[HN Gopher] BPF for storage: an exokernel-inspired approach [pdf]
       ___________________________________________________________________
        
       BPF for storage: an exokernel-inspired approach [pdf]
        
       Author : gbrown_
       Score  : 90 points
       Date   : 2021-03-27 12:31 UTC (10 hours ago)
        
 (HTM) web link (arxiv.org)
 (TXT) w3m dump (arxiv.org)
        
       | jankotek wrote:
       | Many databases can bypass filesystem and use block device
       | (partitions) directly. But modifying NVMe drivers is pretty novel
       | approach. Maybe Redis compiled into Linux kernel is not bad idea
       | :)
        
       | appleflaxen wrote:
       | Holy crap this is a cool idea.
        
       | musicale wrote:
       | This kind of nails what has been obvious to me for a long time:
       | eBPF is basically the revenge of exokernels.
        
       | nynx wrote:
       | Exokernels coming back would be so cool.
       | 
       | I wrote a prototype kernel/os [0] a few years back that ran wasm
       | in kernel mode.

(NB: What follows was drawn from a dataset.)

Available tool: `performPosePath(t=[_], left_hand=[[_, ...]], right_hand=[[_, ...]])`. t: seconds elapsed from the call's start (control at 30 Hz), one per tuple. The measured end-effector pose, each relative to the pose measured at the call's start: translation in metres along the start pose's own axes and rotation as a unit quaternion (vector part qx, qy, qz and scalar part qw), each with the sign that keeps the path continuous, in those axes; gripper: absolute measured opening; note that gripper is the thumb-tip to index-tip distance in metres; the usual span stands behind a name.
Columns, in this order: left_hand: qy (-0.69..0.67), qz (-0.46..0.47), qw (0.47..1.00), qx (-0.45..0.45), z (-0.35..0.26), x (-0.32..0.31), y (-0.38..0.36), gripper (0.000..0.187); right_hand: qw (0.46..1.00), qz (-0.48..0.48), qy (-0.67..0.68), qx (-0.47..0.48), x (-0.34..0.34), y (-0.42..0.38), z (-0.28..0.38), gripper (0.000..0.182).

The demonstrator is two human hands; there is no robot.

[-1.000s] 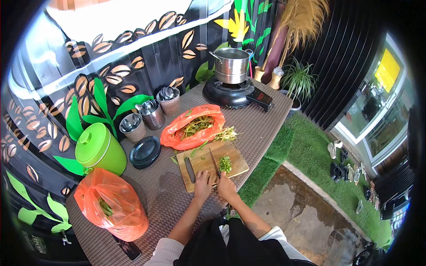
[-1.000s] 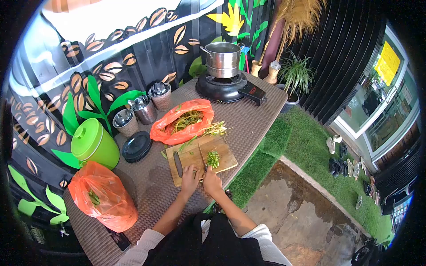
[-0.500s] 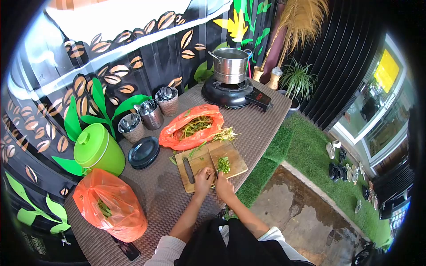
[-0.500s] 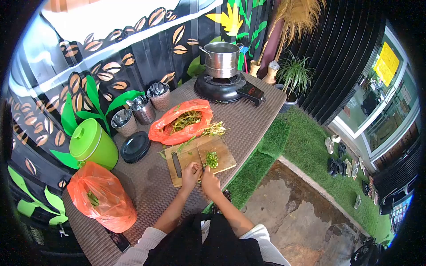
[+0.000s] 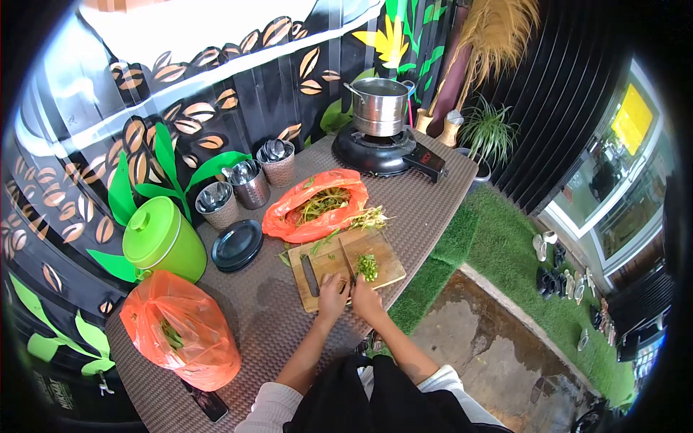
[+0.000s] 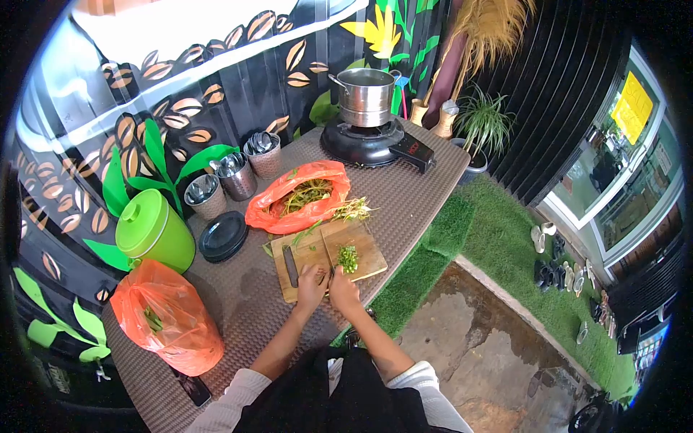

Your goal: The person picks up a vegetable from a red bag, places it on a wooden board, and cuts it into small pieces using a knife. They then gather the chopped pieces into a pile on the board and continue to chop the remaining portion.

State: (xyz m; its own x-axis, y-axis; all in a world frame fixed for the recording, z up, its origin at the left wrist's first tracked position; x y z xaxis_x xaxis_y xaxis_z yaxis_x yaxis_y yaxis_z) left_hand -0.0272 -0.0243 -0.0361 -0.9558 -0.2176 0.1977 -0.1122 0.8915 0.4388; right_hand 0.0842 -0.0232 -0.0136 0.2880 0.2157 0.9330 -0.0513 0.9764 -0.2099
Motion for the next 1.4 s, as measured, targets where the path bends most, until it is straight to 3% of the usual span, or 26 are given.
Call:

I'd love to see that idea pursued further.
       | 
       | [0]: https://github.com/nebulet/nebulet
        
         | jFriedensreich wrote:
         | I really loved the idea of nebulet! Do you think it is possible
         | to reach the same security guarantees of eBPF with a feauture
         | set like wasm? Other big challenges you encountered?
        
           | nynx wrote:
           | I think the main issue is that eBPF cannot have loops. It
           | restricts the programs you can write. Wasm does not have that
           | property, so you cannot prove that it will complete.
        
             | rkeene2 wrote:
             | To be clear, eBPF programs can have loops -- they're just
             | jumps that have negative offsets (which are signed 16-bit
             | numbers), but for security reasons many verifiers do not
             | allow them so they can ensure that the program halts.
        
       | kijiki wrote:
       | Everything old is new again.
       | 
       | https://en.wikipedia.org/wiki/Channel_I/O
        
       | hardwaresofton wrote:
       | I wonder if Unikernels would also see this speedup, though
       | they're so much harder to implement/use that I assume BPF-powered
       | storage will see mass adoption before unikernels do...
        
       | wtallis wrote:
       | There's also some interest in making eBPF the standard for
       | computational storage [1]: offloading processing to the SSD
       | controller itself. Many vendors have found that it's easy to add
       | a few extra ARM cores or some fixed-function accelerators to a
       | high-end enterprise SSD controller, but the software ecosystem is
       | lacking and fragmented.
       | 
       | This work may be a very complementary approach. Using eBPF to
       | move some processing into the kernel should make it easier to
       | later move it off the CPU entirely and into the storage device
       | itself.
       | 
       | [1] https://nvmexpress.org/bringing-compute-to-storage-with-
       | nvm-...
        
         | toolslive wrote:
         | wasn't it the other way around ? The vendors got extra cores
         | from their suppliers and started asking themselves what to do
         | with them?
        
           | wtallis wrote:
           | By "vendors", I meant drive and controller vendors rather
           | than server/appliance vendors. They're looking for ways to
           | differentiate their products and offer more value add, but
           | extending an SSD's functionality beyond mere block storage
           | (potentially with transparent compression or encryption)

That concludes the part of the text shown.